§ ASSIGNED TASK:
Lines that include the string "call" are the ones to copy from the entries below.

§ SOURCE RECORDS:
▬▬▬▬▬▬▬▬▬▬

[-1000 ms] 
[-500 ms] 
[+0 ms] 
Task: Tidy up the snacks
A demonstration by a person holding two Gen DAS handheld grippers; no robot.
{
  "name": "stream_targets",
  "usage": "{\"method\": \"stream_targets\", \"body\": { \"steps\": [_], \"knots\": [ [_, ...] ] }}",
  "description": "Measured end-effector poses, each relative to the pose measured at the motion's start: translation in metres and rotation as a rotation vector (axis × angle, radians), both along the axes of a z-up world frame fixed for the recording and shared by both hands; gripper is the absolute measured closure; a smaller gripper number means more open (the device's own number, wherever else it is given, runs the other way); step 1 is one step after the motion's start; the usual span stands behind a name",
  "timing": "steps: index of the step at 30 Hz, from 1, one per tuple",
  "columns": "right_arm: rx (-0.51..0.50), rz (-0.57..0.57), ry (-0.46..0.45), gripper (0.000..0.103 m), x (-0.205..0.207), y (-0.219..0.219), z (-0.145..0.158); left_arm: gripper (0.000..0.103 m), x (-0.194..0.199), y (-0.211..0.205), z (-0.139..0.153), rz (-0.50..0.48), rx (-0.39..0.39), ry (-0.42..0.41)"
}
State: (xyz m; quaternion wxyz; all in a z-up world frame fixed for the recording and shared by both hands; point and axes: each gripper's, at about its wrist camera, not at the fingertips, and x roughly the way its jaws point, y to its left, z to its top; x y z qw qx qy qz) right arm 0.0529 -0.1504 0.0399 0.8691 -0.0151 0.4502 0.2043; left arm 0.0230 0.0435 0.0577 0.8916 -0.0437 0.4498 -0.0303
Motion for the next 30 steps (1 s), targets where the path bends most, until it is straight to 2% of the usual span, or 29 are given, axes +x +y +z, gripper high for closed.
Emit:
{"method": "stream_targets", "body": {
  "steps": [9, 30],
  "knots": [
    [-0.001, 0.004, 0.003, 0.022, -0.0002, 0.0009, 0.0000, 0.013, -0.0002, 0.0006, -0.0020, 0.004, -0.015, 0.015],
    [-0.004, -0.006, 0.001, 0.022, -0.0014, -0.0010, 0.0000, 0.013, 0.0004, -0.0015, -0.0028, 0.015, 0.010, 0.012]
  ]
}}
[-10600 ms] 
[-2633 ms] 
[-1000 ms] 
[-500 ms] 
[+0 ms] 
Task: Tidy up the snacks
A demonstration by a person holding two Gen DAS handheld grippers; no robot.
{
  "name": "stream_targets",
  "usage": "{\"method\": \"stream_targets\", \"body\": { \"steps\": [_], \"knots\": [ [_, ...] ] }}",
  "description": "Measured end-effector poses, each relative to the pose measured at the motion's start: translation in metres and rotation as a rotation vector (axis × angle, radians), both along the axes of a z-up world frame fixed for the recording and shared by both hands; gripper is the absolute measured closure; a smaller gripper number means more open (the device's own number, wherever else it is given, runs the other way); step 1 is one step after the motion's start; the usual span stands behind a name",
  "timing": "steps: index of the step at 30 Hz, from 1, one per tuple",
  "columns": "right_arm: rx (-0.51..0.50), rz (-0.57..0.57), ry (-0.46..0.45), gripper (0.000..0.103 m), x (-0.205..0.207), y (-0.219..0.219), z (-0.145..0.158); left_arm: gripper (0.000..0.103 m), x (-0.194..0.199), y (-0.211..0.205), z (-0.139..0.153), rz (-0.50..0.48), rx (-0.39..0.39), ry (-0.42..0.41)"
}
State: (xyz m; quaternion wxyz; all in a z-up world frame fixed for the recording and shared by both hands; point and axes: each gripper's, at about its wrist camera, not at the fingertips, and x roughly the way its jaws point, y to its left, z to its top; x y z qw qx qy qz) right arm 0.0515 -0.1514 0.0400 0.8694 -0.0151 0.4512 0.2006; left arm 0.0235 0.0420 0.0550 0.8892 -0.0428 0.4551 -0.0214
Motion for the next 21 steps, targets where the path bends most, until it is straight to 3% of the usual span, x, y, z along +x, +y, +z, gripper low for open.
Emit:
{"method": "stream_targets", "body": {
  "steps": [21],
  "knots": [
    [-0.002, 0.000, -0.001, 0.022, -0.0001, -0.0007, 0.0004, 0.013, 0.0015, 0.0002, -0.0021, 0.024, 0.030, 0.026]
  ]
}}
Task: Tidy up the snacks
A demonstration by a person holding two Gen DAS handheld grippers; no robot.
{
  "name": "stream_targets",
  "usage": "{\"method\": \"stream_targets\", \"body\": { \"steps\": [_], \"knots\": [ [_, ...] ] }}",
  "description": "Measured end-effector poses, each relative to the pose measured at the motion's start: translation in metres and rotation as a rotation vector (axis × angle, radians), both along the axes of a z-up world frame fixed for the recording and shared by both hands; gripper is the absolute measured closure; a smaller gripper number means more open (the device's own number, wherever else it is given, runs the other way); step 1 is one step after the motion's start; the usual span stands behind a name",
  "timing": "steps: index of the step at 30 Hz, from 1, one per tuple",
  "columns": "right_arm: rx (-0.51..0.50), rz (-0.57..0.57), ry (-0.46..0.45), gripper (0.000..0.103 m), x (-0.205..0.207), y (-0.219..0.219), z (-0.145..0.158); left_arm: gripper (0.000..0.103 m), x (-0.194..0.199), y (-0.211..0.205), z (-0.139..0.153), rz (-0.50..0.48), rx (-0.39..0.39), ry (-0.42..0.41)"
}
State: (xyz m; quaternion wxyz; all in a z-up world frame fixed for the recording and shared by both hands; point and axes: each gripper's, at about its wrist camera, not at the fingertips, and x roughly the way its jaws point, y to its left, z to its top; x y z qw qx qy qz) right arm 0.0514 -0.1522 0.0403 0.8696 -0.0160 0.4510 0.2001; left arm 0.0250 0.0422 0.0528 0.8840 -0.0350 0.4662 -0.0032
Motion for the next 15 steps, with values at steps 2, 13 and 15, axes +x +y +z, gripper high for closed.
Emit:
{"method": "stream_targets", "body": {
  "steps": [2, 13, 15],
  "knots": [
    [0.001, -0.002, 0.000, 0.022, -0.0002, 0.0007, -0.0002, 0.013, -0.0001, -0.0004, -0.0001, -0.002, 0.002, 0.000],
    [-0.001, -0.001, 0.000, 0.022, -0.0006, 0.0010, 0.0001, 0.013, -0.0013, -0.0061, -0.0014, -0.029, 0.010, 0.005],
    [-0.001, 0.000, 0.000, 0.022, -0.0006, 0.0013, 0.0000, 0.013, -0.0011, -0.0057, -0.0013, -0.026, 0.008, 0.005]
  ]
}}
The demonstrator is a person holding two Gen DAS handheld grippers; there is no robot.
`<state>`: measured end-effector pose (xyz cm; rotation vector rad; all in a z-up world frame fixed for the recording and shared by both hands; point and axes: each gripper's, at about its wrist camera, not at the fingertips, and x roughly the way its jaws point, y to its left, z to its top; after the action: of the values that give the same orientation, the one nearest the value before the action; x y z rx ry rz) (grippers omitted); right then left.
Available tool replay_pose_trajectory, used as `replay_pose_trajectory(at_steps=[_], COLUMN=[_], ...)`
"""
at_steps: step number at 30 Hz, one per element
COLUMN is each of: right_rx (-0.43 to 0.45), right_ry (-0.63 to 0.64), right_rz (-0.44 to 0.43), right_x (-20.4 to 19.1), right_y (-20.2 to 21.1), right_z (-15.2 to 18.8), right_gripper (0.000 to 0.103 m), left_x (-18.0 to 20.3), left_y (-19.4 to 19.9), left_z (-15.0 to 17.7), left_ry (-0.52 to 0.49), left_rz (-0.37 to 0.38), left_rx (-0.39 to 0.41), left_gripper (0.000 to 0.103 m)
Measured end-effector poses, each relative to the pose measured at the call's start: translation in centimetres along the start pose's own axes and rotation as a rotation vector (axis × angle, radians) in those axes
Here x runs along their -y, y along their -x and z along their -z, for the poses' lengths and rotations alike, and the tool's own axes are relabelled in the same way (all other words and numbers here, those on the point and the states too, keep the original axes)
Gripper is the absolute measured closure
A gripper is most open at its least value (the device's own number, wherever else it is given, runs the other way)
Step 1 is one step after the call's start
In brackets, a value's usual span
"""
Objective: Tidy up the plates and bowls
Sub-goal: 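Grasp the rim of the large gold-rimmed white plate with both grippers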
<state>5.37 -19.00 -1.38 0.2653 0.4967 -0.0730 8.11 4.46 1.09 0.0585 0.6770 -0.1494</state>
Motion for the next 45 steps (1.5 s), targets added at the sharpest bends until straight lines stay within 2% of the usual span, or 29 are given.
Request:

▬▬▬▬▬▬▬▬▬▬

§ RESULT OF THIS TASK:
Measured end-effector poses, each relative to the pose measured at the call's start: translation in centimetres along the start pose's own axes and rotation as a rotation vector (axis × angle, radians) in those axes
Step 1 is one step after the call's start

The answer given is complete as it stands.